-------- Entries supplied

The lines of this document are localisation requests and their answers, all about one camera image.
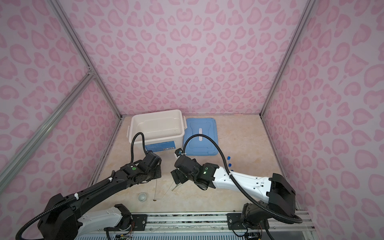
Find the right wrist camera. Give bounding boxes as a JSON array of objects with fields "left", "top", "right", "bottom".
[{"left": 175, "top": 148, "right": 185, "bottom": 158}]

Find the small white ceramic dish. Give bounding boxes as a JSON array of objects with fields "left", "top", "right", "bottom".
[{"left": 138, "top": 193, "right": 147, "bottom": 202}]

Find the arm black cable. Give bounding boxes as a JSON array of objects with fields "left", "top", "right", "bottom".
[
  {"left": 15, "top": 131, "right": 149, "bottom": 240},
  {"left": 182, "top": 133, "right": 304, "bottom": 225}
]

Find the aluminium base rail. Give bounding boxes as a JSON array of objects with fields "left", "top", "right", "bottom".
[{"left": 77, "top": 211, "right": 319, "bottom": 240}]

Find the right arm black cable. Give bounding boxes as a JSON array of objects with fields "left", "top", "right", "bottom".
[{"left": 182, "top": 133, "right": 304, "bottom": 225}]

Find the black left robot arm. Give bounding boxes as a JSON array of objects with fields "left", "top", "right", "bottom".
[{"left": 15, "top": 152, "right": 162, "bottom": 240}]

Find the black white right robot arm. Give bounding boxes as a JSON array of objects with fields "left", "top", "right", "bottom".
[{"left": 171, "top": 154, "right": 303, "bottom": 229}]

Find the white plastic storage bin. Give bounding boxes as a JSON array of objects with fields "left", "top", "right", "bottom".
[{"left": 127, "top": 110, "right": 187, "bottom": 152}]

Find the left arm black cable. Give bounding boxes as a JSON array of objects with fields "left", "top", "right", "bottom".
[{"left": 15, "top": 131, "right": 149, "bottom": 240}]

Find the blue plastic bin lid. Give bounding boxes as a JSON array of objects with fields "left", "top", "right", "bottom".
[{"left": 182, "top": 117, "right": 219, "bottom": 157}]

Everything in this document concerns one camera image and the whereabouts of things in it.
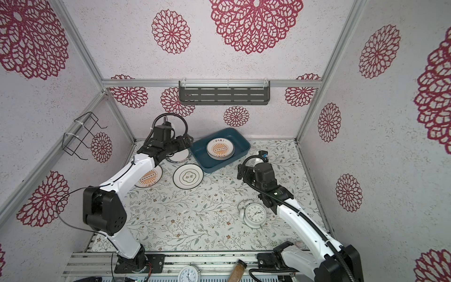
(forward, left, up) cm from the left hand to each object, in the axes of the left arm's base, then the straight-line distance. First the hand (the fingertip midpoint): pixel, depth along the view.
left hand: (186, 143), depth 89 cm
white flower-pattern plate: (-6, +2, -21) cm, 22 cm away
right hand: (-15, -30, +1) cm, 33 cm away
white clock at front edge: (-53, -5, -18) cm, 56 cm away
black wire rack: (-10, +44, +12) cm, 47 cm away
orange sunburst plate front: (+14, -17, -19) cm, 29 cm away
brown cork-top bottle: (-53, -24, -18) cm, 61 cm away
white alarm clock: (-30, -33, -18) cm, 48 cm away
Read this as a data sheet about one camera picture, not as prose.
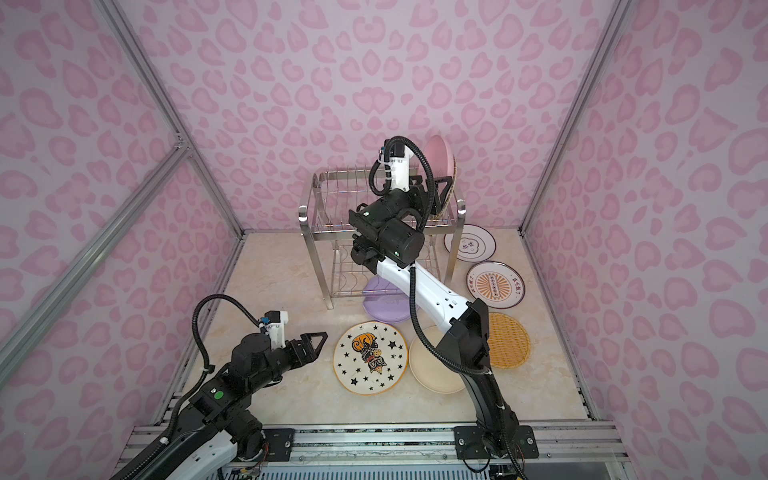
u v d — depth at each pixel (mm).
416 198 544
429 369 830
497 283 1036
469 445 732
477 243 1167
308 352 680
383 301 985
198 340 596
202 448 526
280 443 731
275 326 701
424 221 524
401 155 533
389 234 497
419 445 748
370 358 863
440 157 766
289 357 678
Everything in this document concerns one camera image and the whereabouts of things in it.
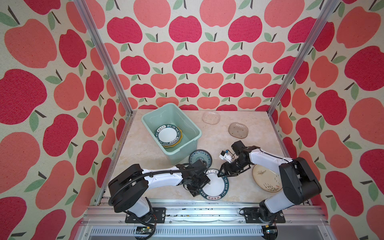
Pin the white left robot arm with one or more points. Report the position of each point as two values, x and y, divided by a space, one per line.
128 188

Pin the dark green lettered rim plate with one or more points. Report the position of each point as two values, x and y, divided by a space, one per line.
217 188

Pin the aluminium corner post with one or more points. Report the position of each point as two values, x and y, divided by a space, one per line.
87 18
319 24

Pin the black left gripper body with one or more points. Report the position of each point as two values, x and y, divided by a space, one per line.
198 182

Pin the clear ribbed glass plate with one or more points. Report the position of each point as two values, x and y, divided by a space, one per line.
211 118

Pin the aluminium front rail frame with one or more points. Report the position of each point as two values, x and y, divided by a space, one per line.
199 220

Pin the cream plate with grass motif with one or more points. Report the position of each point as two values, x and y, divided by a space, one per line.
266 179

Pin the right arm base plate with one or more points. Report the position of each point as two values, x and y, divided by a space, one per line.
262 216

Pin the right aluminium corner post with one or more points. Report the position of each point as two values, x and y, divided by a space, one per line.
319 24

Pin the smoky glass dotted plate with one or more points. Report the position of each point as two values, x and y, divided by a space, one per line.
238 130

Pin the left aluminium corner post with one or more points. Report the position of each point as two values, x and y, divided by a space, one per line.
87 18

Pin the blue green patterned plate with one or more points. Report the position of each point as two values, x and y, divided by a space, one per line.
202 155

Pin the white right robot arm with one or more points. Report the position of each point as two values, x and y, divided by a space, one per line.
299 182

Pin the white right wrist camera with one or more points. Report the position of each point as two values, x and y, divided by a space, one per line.
227 156

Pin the mint green plastic bin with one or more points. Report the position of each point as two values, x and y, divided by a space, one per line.
171 114

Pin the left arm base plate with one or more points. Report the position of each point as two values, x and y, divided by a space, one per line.
155 215

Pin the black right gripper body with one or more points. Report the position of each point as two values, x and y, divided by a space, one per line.
236 166

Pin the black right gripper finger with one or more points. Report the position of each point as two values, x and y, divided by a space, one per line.
225 166
230 173

----------------

*Work instruction*: Find the number of lines in the records that contain "pixel", and write that number only.

*Output*: 2